4 files changed, 59 insertions, 18 deletions

diff --git a/chrome/browser/chromeos/login/login_utils.cc b/chrome/browser/chromeos/login/login_utils.cc
index 7d73b73..9cd0b86 100644
--- a/chrome/browser/chromeos/login/login_utils.cc
+++ b/chrome/browser/chromeos/login/login_utils.cc
@@ -52,6 +52,7 @@
 #include "chrome/browser/policy/browser_policy_connector.h"
 #include "chrome/browser/policy/cloud_policy_client.h"
 #include "chrome/browser/policy/cloud_policy_service.h"
+#include "chrome/browser/policy/network_configuration_updater.h"
 #include "chrome/browser/policy/user_cloud_policy_manager.h"
 #include "chrome/browser/prefs/pref_service.h"
 #include "chrome/browser/profiles/profile.h"

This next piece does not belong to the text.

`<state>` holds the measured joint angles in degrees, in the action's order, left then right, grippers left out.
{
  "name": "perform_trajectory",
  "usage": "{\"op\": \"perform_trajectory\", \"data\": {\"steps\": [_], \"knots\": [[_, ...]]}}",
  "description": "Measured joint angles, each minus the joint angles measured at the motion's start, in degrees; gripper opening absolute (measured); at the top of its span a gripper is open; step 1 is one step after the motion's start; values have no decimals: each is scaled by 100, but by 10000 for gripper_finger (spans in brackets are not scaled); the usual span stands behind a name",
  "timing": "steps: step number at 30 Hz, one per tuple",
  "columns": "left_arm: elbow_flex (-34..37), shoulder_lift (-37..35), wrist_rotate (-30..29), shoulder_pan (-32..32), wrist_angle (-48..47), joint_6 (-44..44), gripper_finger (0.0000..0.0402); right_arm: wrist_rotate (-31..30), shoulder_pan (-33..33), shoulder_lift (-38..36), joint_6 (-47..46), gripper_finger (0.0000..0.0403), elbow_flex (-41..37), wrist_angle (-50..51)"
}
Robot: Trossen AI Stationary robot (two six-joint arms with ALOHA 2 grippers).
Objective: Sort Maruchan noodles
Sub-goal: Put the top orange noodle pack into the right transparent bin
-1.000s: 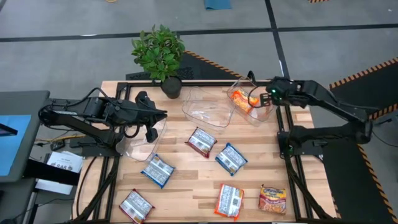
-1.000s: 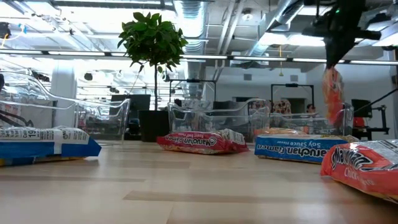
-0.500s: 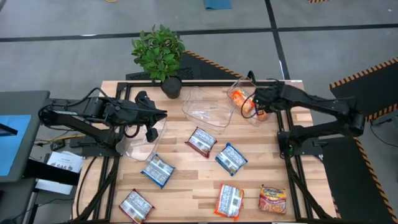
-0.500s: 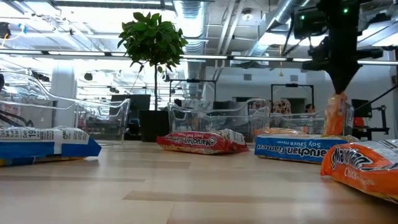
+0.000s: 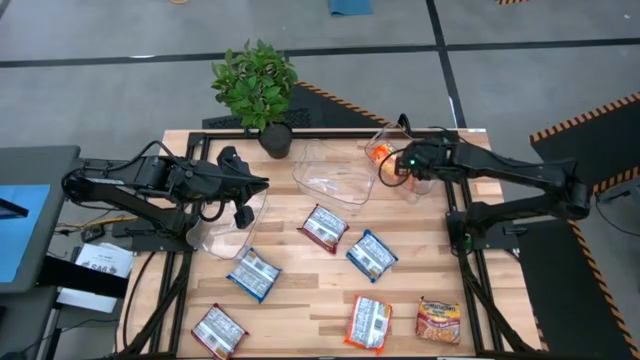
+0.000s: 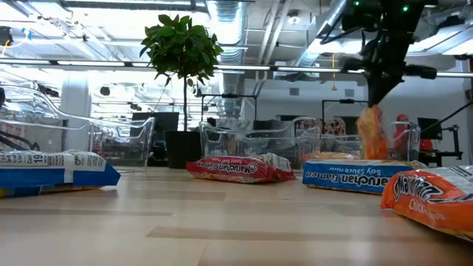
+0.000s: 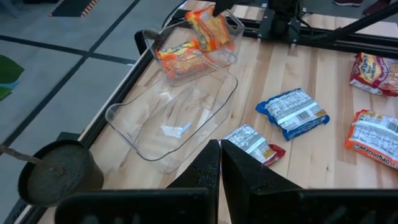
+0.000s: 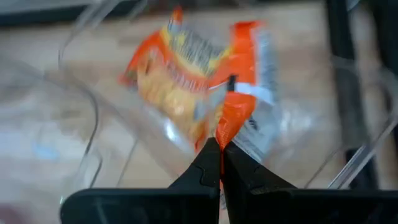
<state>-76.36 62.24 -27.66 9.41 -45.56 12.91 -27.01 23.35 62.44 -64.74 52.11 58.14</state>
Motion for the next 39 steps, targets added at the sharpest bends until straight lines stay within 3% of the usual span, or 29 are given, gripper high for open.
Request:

@@ -557,6 +558,11 @@ void LoginUtilsImpl::OnProfileCreated(
           user_profile->GetPrefs()->FindPreference(prefs::kUseSharedProxies);
       if (use_shared_proxies_pref->IsDefaultValue())
         user_profile->GetPrefs()->SetBoolean(prefs::kUseSharedProxies, false);
+      policy::NetworkConfigurationUpdater* network_configuration_updater =
+          g_browser_process->browser_policy_connector()->
+          GetNetworkConfigurationUpdater();
+      if (network_configuration_updater)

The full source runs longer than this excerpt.